* [PROBLEM TO WORK ON]
In the entries, find all lines that hold the word "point" and copy them.

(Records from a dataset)
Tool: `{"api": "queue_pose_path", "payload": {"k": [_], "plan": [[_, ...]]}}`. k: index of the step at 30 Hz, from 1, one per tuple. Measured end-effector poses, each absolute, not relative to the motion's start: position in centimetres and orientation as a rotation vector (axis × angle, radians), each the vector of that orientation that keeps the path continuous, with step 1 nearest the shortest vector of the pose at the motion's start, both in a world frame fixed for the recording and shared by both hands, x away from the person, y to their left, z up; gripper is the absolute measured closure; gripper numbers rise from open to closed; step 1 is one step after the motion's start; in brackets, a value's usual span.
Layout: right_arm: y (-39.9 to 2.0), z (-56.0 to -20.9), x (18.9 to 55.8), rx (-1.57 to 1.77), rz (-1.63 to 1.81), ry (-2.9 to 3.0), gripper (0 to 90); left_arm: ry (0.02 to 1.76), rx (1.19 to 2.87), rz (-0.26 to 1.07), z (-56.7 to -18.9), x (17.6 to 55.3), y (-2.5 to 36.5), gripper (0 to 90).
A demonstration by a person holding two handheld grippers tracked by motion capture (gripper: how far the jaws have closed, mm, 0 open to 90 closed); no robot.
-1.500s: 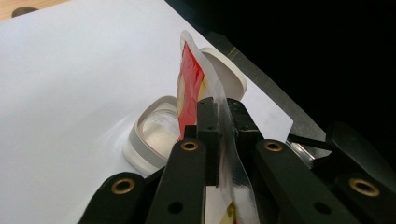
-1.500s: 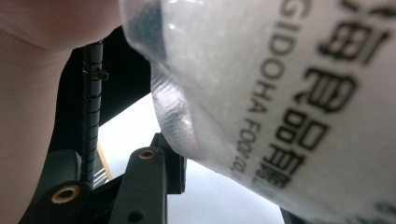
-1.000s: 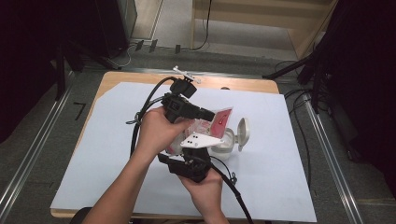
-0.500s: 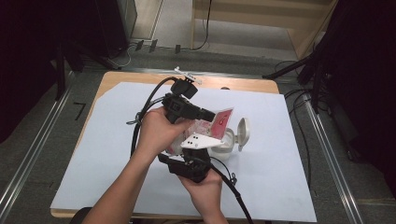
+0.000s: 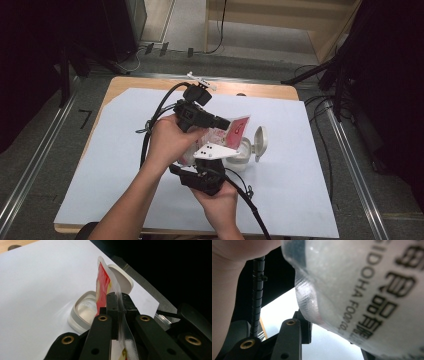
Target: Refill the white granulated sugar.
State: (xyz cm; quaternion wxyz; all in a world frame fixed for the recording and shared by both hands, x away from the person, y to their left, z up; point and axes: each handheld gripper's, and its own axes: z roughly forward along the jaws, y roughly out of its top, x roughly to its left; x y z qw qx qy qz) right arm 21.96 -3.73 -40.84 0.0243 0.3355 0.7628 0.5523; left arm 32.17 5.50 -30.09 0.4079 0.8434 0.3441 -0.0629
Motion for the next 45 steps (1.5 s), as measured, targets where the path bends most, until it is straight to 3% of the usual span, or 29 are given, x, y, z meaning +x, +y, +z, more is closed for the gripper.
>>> {"api": "queue_pose_path", "payload": {"k": [45], "plan": [[-3.9,-40.4,23.4,1.060,1.728,2.294,63.5,0.844,2.164,-0.129,-29.2,33.9,4.7,88.6]]}}
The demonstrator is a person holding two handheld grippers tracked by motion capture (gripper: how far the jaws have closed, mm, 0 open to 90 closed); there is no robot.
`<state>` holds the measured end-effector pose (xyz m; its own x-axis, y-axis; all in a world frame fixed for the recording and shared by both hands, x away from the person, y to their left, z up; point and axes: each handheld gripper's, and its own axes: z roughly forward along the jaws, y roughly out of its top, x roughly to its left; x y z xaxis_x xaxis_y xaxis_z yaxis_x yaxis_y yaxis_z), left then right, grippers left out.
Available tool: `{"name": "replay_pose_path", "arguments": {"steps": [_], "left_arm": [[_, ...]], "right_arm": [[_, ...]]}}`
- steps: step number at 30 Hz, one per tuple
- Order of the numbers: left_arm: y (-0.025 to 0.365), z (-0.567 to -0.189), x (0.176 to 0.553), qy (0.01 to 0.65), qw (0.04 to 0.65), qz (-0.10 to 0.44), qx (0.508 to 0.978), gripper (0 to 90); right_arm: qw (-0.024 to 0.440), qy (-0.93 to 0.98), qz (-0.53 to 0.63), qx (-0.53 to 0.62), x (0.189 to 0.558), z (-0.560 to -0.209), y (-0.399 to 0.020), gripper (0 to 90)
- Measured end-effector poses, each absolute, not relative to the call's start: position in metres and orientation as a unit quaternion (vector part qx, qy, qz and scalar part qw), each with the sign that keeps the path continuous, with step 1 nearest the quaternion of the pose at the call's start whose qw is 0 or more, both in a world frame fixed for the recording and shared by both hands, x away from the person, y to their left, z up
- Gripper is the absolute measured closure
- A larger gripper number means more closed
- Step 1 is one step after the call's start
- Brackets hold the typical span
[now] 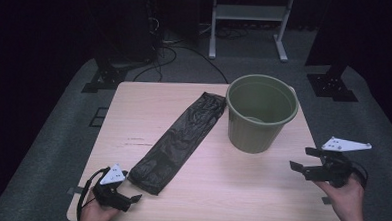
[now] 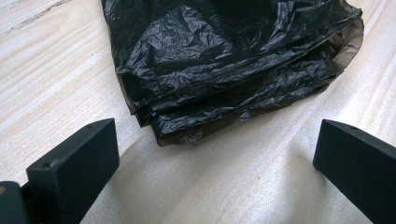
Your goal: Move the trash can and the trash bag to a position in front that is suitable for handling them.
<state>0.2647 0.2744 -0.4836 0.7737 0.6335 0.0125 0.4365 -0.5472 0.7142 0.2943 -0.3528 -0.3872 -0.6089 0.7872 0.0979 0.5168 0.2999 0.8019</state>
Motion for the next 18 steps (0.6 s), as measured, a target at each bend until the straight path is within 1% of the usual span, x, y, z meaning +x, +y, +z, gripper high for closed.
{"name": "replay_pose_path", "arguments": {"steps": [10, 12, 18], "left_arm": [[0.274, -0.484, 0.265, 0.308, 0.362, 0.135, 0.869, 0.0], [0.274, -0.484, 0.265, 0.308, 0.362, 0.135, 0.869, 0.0], [0.274, -0.484, 0.265, 0.309, 0.365, 0.136, 0.868, 0.0]], "right_arm": [[0.165, 0.789, 0.429, 0.407, 0.306, -0.359, -0.348, 14.2], [0.167, 0.787, 0.434, 0.406, 0.312, -0.347, -0.347, 15.8], [0.173, 0.784, 0.434, 0.408, 0.324, -0.328, -0.344, 15.8]]}}
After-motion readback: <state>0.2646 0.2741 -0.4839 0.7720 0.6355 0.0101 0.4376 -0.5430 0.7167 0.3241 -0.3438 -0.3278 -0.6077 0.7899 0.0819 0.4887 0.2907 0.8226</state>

* [PROBLEM SOLUTION]
State: (xyz cm; quaternion wxyz; all in a world frame fixed for the recording and shared by both hands, x away from the person, y to their left, z up; point and axes: each handheld gripper's, and its own axes: z roughly forward along the jaws, y roughly out of its top, x roughly to its left; x y z qw qx qy qz) right arm 21.96 -3.73 -40.84 0.0243 0.3355 0.7628 0.5523; left arm 32.17 5.50 -30.09 0.4079 0.8434 0.3441 -0.0629
`<state>` holds the measured end-effector pose (xyz m; its own x-axis, y-axis; all in a world frame fixed for the recording and shared by both hands, x away from the person, y to their left, z up; point and axes: each handheld gripper's, and its own axes: z roughly forward along the jaws, y roughly out of its top, x roughly to its left; x y z xaxis_x xaxis_y xaxis_z yaxis_x yaxis_y yaxis_z), left then right, grippers left out.

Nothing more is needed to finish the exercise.